Printing Plant to close, Review to go weekly
December 8, 2008 · Updated 9:04 AM
Sound Publishing, the parent company of the Bainbridge Review, has announced major cuts and reorganization that will shut down the printing press located on Day Road and change the Bainbridge Review to a weekly, tabloid paper.
The company said the changes are in response to a faltering economy that has reduced advertising revenue.
Still, it came as a shock to many of the 44 employees who work at the Bainbridge Island facility.
“I kinda of thought we would go to once a week,” said Rob Schmidt, who has been employed at the printing facility for 15 years. “I could see everything slowing, I’d say we were getting 30 to 40 percent less inserts for the paper.”
The Review and several other community newspapers have been printed at the current plant since 1986. The Review and Kitsap County Herald were sold to Black Press Ltd., by island resident Verda Averill in September 1988. Black Press is a Victoria, B.C.-based communications company that owns Sound Publishing and more than 30 community papers throughout the region.
“There is no feel good about closing facilities and laying people off,” said the Manfred Tempelmayr, president of Sound Publishing. “These are people I saw every day. This is not a pleasant thing, but it is a necessity to make sure we have a viable company.”
A severance package based on length of service at the plant has been given to many Bainbridge plant employees, and there will be retraining seminars for workers who will have to seek jobs elsewhere. About a third of the Bainbridge employees affected by the closure have been offered jobs in Everett.
All Sound Publishing products will now be produced at the company’s print facility in Everett. The printing facility will remain in place on Bainbridge, Tempelmayr said, in case it becomes more economically viable when the business rebounds.
“The economy is so volatile, I don’t think that anyone is certain what is going to happen over the next year,” Tempelmayr said. “Consolidating our print operations allows us to turn two marginally profitable presses into one solid business model with a good bottom line.”
The closure will officially take effect on Jan. 2, 2009.
The company, which is the largest publisher of community and suburban newspapers in Washington, has been hit by significant revenue downfalls, including a decrease in the printing business.
“We’ve lost some major print customers; some have gone out of business,” said Lori Maxim, vice president of Sound Publishing. “It’s due to the economy.”
The first tabloid edition of the Bainbridge Review will appear on Jan. 9, 2009.
Changing to a weekly and a tabloid is nothing new for the Review. The configuration has changed several times over the years: it went from broadsheet to tabloid in 1990; to a twice-weekly publication in 1995; and reverted to broadsheet in 1999.
“For our smaller local advertisers there are many benefits to the tabloid size,” said Chris Allen Hoch, publisher of the Review. “Small ads get much better bang for the buck with a smaller page size and our color capacity doubles making color advertising more affordable. News and photo features also play out in more easily digestible and attractive packages.”

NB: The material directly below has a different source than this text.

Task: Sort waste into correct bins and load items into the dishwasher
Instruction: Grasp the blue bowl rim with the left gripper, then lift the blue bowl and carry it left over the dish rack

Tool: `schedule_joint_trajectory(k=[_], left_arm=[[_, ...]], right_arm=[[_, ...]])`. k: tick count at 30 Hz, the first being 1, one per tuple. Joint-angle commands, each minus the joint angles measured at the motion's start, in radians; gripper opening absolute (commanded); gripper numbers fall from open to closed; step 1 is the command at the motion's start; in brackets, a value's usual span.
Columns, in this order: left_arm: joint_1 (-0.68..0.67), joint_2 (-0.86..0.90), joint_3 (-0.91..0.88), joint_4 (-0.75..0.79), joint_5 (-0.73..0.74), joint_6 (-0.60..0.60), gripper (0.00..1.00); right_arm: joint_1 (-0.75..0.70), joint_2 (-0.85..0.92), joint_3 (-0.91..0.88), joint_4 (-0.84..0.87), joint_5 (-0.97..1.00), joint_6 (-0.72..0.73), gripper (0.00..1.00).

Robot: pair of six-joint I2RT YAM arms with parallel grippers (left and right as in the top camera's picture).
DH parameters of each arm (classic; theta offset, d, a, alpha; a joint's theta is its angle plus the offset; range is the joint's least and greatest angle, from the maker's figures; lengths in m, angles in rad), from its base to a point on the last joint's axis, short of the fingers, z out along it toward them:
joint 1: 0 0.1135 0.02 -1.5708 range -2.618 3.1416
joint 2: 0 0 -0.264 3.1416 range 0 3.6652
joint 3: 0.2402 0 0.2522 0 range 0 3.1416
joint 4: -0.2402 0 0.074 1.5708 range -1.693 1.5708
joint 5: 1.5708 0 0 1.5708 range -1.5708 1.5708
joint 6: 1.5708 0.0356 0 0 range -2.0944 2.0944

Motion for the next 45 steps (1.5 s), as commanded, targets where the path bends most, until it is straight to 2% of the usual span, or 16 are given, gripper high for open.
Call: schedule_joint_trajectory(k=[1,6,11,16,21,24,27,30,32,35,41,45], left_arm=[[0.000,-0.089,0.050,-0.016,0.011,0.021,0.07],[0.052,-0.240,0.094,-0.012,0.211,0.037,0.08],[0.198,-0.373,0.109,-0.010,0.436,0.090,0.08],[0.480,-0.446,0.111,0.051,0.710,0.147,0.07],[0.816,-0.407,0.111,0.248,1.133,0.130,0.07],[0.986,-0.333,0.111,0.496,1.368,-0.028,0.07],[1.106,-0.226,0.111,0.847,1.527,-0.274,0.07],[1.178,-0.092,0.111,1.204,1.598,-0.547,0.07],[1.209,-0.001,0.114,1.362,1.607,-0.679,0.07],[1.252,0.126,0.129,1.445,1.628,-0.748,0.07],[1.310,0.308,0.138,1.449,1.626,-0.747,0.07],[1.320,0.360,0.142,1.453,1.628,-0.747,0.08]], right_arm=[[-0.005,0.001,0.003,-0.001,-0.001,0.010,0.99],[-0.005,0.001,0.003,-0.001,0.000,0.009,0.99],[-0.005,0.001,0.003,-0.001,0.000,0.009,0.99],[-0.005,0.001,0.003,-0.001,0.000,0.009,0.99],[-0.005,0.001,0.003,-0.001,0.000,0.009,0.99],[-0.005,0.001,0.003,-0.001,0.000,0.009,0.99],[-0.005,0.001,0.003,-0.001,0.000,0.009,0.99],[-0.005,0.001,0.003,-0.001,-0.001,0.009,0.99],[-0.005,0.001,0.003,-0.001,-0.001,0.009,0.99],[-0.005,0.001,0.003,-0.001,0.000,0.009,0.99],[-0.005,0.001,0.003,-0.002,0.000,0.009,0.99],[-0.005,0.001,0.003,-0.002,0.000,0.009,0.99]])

A changed in the publishing frequency for the Kitsap News Group newspapers started in June when the Central Kitsap Reporter became a weekly paper, a precursor to the changes that were to come for the rest of the news group.
“That made a significant difference regarding the profitability of the newspaper,” Maxim said. “Our customers like the smaller size and the once-a-week format. We have a bigger, fatter paper and do a more thorough job editorially.”
The shift in focus for all Kitsap papers will be towards online content with an increased multi-media approach to news and analysis. Weekly papers will concentrate on more in-depth coverage of local events.
However, the move doesn’t come without its sour notes.
“On a personal note, I am sad about the layoffs,” Maxim said. “They are like family. But our company’s philosophy was to make changes that help us to save jobs. It allows us to reduce some of our largest expenses.”
Sandra Odden, a 12-year Bainbridge veteran, has been offered a job at the print facility in Everett, but she said it doesn’t make it easier to come to terms with the closure.
“There are a lot of us who have been here a long time,” she said “We’ve invested our lives in this company. It is like family here and I know everyone by name. It’s going to be really hard to leave.”